### Problem
Beginning with the first line of the data below, set down each line exactly through the line that contains "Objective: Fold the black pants".
=== Source information ===
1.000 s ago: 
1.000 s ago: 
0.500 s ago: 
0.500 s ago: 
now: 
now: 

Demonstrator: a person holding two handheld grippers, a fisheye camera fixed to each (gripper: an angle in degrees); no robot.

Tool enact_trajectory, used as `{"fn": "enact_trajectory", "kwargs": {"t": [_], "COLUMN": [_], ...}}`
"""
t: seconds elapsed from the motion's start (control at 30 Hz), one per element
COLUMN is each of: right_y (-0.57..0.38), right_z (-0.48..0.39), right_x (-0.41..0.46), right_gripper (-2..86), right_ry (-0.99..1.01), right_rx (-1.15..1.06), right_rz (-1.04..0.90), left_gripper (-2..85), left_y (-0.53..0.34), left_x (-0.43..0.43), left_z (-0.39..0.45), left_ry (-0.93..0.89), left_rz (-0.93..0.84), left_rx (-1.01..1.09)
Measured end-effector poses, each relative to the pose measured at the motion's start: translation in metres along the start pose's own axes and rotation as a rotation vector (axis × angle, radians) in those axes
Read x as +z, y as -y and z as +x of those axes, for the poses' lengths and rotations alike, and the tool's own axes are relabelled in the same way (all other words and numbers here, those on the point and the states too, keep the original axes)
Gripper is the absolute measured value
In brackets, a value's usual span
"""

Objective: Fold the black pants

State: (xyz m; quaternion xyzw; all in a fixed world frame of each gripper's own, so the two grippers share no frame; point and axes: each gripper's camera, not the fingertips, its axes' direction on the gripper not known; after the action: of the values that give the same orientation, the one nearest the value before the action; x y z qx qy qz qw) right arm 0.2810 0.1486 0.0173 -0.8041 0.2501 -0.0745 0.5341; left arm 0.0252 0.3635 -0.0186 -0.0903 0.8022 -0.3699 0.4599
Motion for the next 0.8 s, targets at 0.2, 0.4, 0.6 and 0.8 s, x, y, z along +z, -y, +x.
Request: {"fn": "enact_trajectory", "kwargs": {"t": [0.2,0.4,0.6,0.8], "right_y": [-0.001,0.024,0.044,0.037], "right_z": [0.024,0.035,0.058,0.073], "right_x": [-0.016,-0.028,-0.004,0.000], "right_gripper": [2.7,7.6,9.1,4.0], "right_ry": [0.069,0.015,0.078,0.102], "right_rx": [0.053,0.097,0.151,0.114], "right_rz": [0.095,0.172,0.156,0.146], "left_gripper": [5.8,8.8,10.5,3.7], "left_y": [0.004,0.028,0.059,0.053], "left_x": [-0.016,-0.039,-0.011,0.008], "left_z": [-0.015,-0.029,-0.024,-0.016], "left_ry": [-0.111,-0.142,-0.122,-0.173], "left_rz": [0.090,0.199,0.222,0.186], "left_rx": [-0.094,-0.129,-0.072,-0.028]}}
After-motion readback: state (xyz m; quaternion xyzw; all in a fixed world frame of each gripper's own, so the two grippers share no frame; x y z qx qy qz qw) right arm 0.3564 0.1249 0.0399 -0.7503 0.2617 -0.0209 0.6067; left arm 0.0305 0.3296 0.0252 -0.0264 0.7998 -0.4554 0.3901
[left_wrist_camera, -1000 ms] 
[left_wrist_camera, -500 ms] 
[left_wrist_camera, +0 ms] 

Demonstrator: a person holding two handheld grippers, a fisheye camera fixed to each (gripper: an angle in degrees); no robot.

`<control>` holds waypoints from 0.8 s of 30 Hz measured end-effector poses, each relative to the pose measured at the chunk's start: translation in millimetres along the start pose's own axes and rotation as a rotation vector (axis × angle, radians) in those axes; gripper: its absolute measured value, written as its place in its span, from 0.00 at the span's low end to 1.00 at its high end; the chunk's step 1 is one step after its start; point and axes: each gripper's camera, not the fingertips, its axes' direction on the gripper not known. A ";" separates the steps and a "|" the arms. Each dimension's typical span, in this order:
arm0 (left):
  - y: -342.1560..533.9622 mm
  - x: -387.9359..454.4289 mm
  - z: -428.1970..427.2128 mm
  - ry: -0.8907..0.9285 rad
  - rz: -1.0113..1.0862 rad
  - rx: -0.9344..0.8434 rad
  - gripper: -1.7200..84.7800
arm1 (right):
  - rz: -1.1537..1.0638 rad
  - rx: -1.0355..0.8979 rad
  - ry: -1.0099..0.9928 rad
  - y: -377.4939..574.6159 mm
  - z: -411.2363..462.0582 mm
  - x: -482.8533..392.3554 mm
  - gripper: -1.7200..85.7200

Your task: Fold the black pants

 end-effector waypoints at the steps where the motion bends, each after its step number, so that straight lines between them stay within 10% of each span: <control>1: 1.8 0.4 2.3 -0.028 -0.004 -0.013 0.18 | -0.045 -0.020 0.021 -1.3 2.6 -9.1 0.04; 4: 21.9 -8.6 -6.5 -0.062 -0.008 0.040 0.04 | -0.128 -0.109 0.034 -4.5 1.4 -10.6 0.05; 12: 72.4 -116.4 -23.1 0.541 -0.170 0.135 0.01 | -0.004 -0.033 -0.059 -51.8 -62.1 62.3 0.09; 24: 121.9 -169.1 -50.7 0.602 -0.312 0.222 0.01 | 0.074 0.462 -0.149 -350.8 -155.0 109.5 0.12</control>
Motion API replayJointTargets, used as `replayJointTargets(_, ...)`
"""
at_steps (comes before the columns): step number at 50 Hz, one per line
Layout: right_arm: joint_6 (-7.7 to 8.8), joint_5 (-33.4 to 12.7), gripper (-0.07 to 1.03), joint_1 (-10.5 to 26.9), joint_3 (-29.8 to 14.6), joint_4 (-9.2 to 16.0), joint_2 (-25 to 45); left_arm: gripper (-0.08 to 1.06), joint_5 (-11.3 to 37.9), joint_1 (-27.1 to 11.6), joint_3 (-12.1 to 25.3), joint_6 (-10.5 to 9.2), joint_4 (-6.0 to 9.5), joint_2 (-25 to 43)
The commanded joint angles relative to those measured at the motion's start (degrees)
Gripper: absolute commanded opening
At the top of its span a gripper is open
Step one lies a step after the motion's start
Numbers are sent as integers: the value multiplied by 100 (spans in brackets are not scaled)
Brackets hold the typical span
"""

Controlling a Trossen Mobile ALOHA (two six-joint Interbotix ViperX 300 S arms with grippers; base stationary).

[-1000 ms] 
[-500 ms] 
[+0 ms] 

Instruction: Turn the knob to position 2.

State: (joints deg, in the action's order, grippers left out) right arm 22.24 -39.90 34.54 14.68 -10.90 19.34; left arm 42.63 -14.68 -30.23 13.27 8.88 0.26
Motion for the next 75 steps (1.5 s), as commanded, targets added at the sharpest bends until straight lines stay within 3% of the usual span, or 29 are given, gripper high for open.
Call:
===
### Completed exercise
1.000 s ago: 
1.000 s ago: 
0.500 s ago: 
0.500 s ago: 
now: 
now: 

Demonstrator: a person holding two handheld grippers, a fisheye camera fixed to each (gripper: an angle in degrees); no robot.

Tool enact_trajectory, used as `{"fn": "enact_trajectory", "kwargs": {"t": [_], "COLUMN": [_], ...}}`
"""
t: seconds elapsed from the motion's start (control at 30 Hz), one per element
COLUMN is each of: right_y (-0.57..0.38), right_z (-0.48..0.39), right_x (-0.41..0.46), right_gripper (-2..86), right_ry (-0.99..1.01), right_rx (-1.15..1.06), right_rz (-1.04..0.90), left_gripper (-2..85), left_y (-0.53..0.34), left_x (-0.43..0.43), left_z (-0.39..0.45), left_ry (-0.93..0.89), left_rz (-0.93..0.84), left_rx (-1.01..1.09)
Measured end-effector poses, each relative to the pose measured at the motion's start: translation in metres along the start pose's own axes and rotation as a rotation vector (axis × angle, radians) in those axes
Read x as +z, y as -y and z as +x of those axes, for the poses' lengths and rotations alike, and the tool's own axes are relabelled in the same way (all other words and numbers here, those on the point and the states too, keep the original axes)
Gripper is the absolute measured value
In brackets, a value's usual span
"""

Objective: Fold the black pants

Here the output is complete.